**Data records**
● ● ● ● ● ● ●
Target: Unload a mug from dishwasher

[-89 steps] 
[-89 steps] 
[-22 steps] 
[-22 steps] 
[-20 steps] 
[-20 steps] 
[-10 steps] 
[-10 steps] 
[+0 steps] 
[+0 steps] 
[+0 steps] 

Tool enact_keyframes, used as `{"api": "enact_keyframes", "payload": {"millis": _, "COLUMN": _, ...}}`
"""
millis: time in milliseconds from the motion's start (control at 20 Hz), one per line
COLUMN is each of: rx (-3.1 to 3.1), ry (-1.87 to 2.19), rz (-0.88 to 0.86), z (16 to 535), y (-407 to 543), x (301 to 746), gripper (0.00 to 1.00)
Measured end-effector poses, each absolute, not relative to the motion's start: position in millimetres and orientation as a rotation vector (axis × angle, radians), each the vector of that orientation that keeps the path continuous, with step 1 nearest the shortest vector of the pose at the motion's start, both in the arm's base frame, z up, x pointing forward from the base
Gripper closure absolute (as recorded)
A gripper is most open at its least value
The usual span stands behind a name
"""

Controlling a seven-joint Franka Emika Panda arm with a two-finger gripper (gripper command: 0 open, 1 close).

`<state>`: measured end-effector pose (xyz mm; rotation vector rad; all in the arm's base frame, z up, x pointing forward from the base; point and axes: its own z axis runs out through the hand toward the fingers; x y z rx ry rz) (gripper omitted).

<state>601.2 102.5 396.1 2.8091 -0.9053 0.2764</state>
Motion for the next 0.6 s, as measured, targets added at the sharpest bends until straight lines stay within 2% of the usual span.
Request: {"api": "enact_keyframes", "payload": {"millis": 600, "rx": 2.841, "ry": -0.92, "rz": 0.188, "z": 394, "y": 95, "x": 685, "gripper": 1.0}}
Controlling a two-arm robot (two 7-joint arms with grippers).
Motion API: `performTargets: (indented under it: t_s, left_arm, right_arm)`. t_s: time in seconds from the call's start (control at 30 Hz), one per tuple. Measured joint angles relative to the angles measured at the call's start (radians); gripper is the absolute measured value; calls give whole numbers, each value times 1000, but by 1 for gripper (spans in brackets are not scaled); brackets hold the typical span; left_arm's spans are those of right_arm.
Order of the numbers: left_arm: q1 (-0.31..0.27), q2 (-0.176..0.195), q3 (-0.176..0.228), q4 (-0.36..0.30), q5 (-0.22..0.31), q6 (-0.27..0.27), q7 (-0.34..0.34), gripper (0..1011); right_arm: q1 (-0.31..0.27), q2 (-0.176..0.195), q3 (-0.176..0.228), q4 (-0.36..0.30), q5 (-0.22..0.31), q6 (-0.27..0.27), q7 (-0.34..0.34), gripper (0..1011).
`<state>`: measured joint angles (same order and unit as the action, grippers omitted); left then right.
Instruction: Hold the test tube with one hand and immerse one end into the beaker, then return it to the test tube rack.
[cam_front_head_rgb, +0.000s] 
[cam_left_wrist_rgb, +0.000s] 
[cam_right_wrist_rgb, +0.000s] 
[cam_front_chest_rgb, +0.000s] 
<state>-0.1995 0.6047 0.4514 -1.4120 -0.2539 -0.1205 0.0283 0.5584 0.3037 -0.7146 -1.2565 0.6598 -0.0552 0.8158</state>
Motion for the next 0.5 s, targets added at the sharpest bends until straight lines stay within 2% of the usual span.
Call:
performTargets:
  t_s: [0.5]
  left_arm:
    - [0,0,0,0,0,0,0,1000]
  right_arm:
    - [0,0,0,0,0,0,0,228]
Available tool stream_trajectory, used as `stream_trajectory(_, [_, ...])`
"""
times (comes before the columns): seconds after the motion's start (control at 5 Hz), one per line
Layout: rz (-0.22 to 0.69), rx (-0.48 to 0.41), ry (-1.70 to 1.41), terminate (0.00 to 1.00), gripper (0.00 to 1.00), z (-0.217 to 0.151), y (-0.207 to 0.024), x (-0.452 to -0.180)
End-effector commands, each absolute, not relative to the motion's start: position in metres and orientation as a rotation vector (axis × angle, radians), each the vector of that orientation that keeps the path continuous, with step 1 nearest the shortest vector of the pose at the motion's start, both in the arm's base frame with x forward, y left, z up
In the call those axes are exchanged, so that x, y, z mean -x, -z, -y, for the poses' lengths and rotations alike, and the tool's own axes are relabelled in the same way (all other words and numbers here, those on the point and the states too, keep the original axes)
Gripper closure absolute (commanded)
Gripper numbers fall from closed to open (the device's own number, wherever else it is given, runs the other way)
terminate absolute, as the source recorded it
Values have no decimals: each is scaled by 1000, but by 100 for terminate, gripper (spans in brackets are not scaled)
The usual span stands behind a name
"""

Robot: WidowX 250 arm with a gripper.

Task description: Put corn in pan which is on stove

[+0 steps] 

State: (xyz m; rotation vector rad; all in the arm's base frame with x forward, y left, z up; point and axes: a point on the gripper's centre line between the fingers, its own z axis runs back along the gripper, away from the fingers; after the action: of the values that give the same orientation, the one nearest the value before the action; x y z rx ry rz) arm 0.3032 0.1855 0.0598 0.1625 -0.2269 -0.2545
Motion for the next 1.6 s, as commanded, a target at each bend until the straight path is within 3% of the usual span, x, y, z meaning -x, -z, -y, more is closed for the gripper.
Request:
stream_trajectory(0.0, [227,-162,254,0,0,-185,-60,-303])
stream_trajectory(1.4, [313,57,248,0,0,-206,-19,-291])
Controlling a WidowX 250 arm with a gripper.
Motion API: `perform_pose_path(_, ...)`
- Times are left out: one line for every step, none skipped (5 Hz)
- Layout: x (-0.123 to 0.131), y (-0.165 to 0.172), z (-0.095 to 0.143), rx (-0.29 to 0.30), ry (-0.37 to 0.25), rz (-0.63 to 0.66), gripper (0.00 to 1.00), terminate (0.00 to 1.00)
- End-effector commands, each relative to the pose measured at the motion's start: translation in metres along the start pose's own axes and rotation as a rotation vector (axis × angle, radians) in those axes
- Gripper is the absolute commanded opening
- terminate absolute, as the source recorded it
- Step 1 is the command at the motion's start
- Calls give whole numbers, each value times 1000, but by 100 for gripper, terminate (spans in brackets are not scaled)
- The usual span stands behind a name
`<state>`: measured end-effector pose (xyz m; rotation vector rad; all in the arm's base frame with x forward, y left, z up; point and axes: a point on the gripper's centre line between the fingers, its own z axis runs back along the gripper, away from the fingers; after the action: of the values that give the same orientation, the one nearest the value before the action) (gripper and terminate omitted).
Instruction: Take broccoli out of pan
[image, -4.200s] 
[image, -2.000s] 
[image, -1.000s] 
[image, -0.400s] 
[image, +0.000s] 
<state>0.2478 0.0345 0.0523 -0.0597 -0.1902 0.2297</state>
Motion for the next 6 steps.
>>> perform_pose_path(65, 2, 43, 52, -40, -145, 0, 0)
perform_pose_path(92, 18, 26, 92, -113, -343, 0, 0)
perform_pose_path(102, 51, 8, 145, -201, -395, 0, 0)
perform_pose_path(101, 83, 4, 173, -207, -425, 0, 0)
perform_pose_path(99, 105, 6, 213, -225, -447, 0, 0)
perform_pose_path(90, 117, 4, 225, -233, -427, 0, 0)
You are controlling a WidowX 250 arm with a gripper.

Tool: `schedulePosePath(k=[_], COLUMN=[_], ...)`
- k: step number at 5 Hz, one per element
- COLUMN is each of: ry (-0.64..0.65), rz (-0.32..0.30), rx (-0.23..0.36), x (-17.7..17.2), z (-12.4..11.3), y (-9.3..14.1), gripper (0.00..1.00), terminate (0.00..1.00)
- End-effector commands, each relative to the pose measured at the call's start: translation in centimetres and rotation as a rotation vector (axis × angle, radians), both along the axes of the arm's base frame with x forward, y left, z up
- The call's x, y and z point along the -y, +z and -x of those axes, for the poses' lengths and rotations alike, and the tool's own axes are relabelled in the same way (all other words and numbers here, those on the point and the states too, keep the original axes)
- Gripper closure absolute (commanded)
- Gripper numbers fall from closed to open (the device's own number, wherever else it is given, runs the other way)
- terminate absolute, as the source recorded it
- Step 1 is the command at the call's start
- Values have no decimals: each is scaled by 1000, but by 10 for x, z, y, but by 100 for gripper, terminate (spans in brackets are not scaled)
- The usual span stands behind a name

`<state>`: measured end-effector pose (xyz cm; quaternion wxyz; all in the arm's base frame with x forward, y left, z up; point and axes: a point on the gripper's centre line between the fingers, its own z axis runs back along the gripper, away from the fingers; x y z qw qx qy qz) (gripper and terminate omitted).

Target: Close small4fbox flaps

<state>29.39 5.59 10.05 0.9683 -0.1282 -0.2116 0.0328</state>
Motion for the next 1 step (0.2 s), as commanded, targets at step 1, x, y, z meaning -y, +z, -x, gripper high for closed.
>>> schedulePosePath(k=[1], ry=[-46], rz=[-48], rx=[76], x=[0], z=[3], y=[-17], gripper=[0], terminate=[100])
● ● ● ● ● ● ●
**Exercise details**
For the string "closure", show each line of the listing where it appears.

**Task answer**
Gripper closure absolute (as recorded)
Gripper closure absolute (commanded)
- Gripper closure absolute (commanded)

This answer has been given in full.